Vencedor de nove Oscars, inclusive filme e direção, “Lawrence da Arábia” é sinônimo de grandiosidade

iG Minas Gerais | daniel oliveira |


Peter O’Toole foi indicado ao Oscar por seu primeiro grande papel no cinema
Columbia TriStar
Peter O’Toole foi indicado ao Oscar por seu primeiro grande papel no cinema

Anos depois de estrelar “Lawrence da Arábia”, o ator Peter O’Toole contou uma história em um talk show norte-americano para exemplificar a longa duração das filmagens. Segundo ele, há uma cena em que seu protagonista T.E. Lawrence desce uma escada conversando com o General Allenby (Jack Hawkins) e, como ela teve que ser refilmada no fim da produção, quando ele chega ao fim da escada, está um ano mais velho do que quando começou a descê-la.

A anedota deixa claro como tudo que diz respeito a “Lawrence da Arábia”, atração do Clássicos Cinemark, é impressionante. Com dois anos de pré-produção, 14 meses de filmagens, quase quatro horas de duração e um orçamento que equivaleria hoje a US$ 285 milhões, o longa de David Lean é considerado um dos paradigmas do “épico cinematográfico”.
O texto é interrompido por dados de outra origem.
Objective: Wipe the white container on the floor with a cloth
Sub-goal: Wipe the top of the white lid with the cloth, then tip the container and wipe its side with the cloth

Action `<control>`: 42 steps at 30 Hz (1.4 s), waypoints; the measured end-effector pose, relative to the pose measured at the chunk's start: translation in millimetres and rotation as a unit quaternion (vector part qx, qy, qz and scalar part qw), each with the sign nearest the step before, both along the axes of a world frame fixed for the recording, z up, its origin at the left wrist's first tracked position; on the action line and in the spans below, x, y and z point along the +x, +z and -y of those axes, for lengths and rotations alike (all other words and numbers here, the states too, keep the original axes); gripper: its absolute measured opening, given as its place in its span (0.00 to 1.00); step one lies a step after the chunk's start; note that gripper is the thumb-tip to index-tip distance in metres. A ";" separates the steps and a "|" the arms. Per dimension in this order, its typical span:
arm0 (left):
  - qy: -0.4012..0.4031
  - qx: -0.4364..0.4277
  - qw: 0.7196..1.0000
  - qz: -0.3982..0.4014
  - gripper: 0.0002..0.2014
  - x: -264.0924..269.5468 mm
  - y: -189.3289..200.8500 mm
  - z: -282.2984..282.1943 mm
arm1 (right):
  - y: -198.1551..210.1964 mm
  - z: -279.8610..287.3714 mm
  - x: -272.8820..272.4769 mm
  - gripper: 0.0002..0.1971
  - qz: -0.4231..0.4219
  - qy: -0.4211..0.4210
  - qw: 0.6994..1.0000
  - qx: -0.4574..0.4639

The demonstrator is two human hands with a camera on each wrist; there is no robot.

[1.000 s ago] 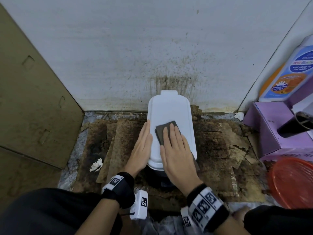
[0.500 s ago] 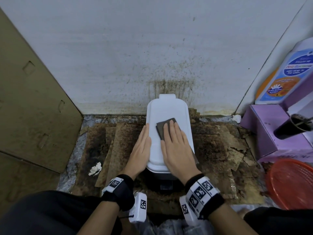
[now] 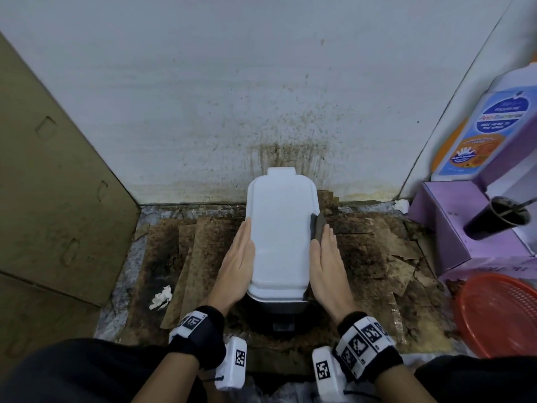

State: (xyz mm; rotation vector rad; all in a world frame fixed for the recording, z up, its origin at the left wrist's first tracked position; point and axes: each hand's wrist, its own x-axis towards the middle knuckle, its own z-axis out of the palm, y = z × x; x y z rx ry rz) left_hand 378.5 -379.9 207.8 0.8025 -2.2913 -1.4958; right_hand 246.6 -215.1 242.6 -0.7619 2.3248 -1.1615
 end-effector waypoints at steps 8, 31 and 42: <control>0.035 -0.017 0.996 0.081 0.27 1.8 29.9 1.6 | -11.7 -2.7 -12.3 0.22 0.228 -0.109 0.960 -0.123; 0.023 -0.259 0.959 0.114 0.41 -27.3 42.6 -33.3 | -37.6 29.5 26.4 0.28 0.336 -0.088 0.893 -0.285; 0.048 -0.248 0.958 0.137 0.37 -3.0 43.8 -1.0 | -47.6 37.3 19.0 0.20 0.396 -0.186 0.839 -0.324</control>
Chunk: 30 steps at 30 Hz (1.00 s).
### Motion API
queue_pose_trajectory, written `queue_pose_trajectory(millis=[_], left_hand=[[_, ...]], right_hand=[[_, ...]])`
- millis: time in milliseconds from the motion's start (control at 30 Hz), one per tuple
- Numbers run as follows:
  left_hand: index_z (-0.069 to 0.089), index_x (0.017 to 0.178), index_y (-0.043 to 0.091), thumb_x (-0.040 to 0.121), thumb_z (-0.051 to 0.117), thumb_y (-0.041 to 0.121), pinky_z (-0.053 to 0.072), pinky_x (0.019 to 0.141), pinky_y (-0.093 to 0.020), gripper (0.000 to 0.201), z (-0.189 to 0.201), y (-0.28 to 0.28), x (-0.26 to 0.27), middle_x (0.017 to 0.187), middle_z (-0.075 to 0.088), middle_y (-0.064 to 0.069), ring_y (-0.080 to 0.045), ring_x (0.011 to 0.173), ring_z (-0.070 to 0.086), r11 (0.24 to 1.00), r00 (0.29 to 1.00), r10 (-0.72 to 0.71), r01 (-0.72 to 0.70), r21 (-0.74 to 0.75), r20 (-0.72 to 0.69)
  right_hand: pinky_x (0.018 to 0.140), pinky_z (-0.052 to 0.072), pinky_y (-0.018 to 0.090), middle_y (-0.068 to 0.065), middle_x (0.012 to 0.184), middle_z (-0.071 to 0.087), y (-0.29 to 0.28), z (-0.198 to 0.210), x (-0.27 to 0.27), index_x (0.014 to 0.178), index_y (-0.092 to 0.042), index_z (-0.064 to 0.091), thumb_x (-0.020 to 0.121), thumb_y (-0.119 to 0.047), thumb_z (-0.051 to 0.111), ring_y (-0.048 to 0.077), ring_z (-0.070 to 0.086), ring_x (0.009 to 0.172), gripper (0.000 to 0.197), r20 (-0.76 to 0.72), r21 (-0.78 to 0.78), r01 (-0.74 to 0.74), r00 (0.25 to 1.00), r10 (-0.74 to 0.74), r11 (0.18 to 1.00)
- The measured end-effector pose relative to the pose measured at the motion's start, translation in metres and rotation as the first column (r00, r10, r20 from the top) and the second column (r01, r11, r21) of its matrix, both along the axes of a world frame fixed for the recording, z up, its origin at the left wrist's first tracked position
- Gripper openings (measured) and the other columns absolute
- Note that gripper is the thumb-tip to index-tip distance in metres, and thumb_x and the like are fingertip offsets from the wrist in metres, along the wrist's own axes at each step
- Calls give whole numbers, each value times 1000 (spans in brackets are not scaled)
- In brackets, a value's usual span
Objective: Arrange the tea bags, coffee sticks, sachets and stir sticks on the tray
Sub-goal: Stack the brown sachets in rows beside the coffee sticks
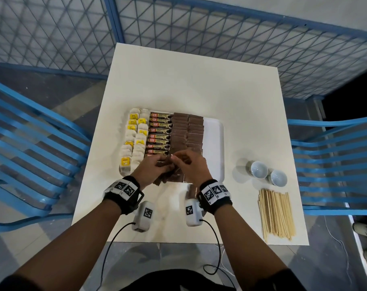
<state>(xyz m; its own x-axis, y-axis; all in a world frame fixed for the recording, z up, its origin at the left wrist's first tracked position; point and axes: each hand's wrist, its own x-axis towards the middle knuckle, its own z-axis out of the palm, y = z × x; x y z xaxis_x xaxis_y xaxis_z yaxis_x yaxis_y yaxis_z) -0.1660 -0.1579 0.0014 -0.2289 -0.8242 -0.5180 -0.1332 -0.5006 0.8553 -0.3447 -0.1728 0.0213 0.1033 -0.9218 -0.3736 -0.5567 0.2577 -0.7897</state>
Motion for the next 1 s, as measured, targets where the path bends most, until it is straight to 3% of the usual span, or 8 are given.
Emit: queue_pose_trajectory(millis=[133,367,500,633,733,800,867,1000], left_hand=[[61,107,1,88,79,19,52,55,-35,32,2,-2,-2,81,75,-14,-29,64,67,999,1000,9,-10,48,30],[70,94,15,103,60,19,54,50,-30,14,-1,-5,-2,88,70,-14,-25,65,67,992,989,128,-129,6,76],[69,96,14,102,61,17,53,48,-28,11,1,-7,-6,81,71,-12,-19,52,65,984,979,176,-177,-2,101],[68,91,18,100,63,15,61,63,-38,11,0,-8,-11,88,71,-12,-18,61,69,958,950,288,-286,-34,120],[69,90,16,99,65,13,58,55,-29,11,4,-9,-12,88,71,-10,-16,63,67,970,963,240,-242,8,126],[71,95,15,98,66,13,55,50,-24,6,6,-9,-12,89,72,-8,-16,62,68,983,974,173,-179,29,148],[73,104,16,96,70,20,61,60,-29,9,8,-10,-11,96,74,-5,-18,75,72,984,970,173,-176,0,171],[76,105,22,89,78,32,60,67,-22,19,13,-11,-12,98,76,6,-7,90,72,981,975,165,-147,-123,148]], right_hand=[[65,44,3,-17,79,64,-7,-1,-2,94,-17,73,88,-25,77,-5,59,72,11,-4,-36,-15,1000,15,999],[82,56,27,-10,87,73,-2,-12,-7,87,-24,75,88,-26,75,6,68,83,2,67,-45,170,984,-167,984],[84,57,30,-10,90,74,-4,-14,-7,92,-25,75,90,-30,73,7,69,86,6,69,-27,181,981,-179,983],[79,60,32,-5,91,74,-1,-17,-5,97,-16,72,84,-36,79,12,70,83,25,58,91,107,992,-112,990],[86,59,38,-3,95,75,-2,-21,-7,101,-16,73,83,-29,80,15,71,88,23,36,58,167,985,-170,984],[88,58,37,-3,97,75,-6,-20,-10,102,-18,71,84,-30,78,14,71,90,23,34,21,210,977,-211,977],[84,57,30,-4,96,74,-9,-16,-12,101,-21,68,85,-27,76,12,70,88,19,39,-3,189,981,-188,982],[77,51,12,-12,93,72,-7,-6,-15,104,-20,75,89,-21,74,-1,66,83,15,47,-37,-51,998,52,998]])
Mais do que números, porém, o filme merece a posição porque a história real do militar inglês T.E. Lawrence, em serviço no Oriente Médio durante a 1ª Guerra Mundial, exemplifica com perfeição a definição do gênero. A transição e o conflito de lealdade do protagonista, obrigado a buscar durante o longa a resposta de por que ele luta, é a materialização da imponência do ambiente transformando o homem e sua moral.

E talvez nunca no cinema o ambiente foi tão imponente. A fotografia de Freddie Young, que rendeu à produção um de seus nove Oscars, é considerada até hoje uma das maiores realizações técnicas da sétima arte. O escopo épico é comprovado pela lente de 482mm, construída especialmente para “Lawrence”, batizada de “a lente de David Lean” e nunca mais usada.
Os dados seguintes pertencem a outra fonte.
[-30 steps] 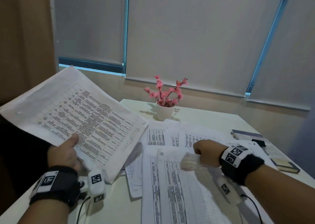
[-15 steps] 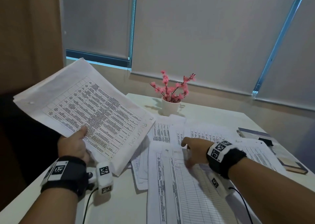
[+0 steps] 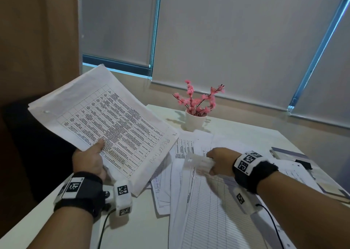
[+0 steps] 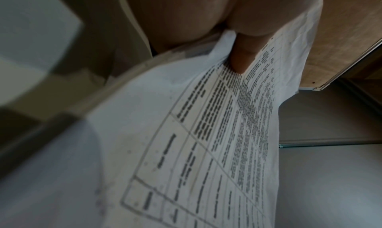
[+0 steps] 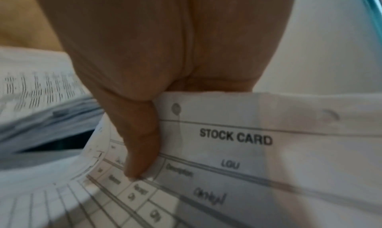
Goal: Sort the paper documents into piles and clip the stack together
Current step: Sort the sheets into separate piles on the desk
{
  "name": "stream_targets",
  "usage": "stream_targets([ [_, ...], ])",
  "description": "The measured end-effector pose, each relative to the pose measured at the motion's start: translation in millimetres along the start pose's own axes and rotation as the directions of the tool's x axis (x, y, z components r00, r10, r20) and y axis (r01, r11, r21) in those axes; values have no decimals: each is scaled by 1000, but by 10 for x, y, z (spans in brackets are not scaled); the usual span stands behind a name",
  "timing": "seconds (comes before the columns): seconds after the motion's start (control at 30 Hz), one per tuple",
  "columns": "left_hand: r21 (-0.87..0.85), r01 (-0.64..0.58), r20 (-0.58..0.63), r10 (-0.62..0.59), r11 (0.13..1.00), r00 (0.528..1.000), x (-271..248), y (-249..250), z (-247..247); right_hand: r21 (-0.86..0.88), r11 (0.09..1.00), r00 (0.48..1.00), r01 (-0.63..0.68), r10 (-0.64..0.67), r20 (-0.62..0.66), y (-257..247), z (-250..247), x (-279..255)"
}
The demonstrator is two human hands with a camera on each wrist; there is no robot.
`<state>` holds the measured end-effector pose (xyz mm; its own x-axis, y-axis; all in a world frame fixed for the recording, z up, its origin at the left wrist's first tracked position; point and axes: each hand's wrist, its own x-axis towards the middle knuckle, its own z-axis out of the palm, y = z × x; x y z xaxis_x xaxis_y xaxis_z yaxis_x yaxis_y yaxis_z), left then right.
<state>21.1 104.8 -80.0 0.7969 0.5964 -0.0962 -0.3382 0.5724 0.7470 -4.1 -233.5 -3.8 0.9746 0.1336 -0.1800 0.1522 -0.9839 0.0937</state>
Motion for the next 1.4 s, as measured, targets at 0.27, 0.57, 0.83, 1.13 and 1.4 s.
stream_targets([
  [0.27,17,40,23,-41,999,999,17,-43,-16,-57,998,999,-28,29,20,-67,170,89],
  [0.57,81,-39,73,33,996,997,-261,135,105,64,997,996,33,-27,-84,35,-32,-367],
  [0.83,288,-136,281,52,948,958,-922,407,462,-40,968,873,249,-242,-423,81,-801,-961],
  [1.13,459,-470,712,3,754,702,-1491,603,888,-271,919,499,286,-384,-777,-16,-1530,-1221],
  [1.4,395,-412,781,-64,821,621,-1723,660,943,-249,917,531,311,-385,-755,33,-1760,-1405],
])
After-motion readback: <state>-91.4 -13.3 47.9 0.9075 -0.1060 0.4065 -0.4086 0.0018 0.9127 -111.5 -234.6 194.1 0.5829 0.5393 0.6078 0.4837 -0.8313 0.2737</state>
Mas o poder da obra de Lean não reside somente na extravagância técnica. O diretor tem um domínio acadêmico quase inigualável da linguagem audiovisual, como fica claro no fato de que todo o movimento em “Lawrence” vai da esquerda para a direita, reforçando a ideia do filme como uma jornada. Junte esse talento na direção, a fotografia perfeita de Young e a trilha antológica de Maurice Jarre, gravada em apenas seis semanas, e é fácil entender porque o longa virou sinônimo de “grande filme”.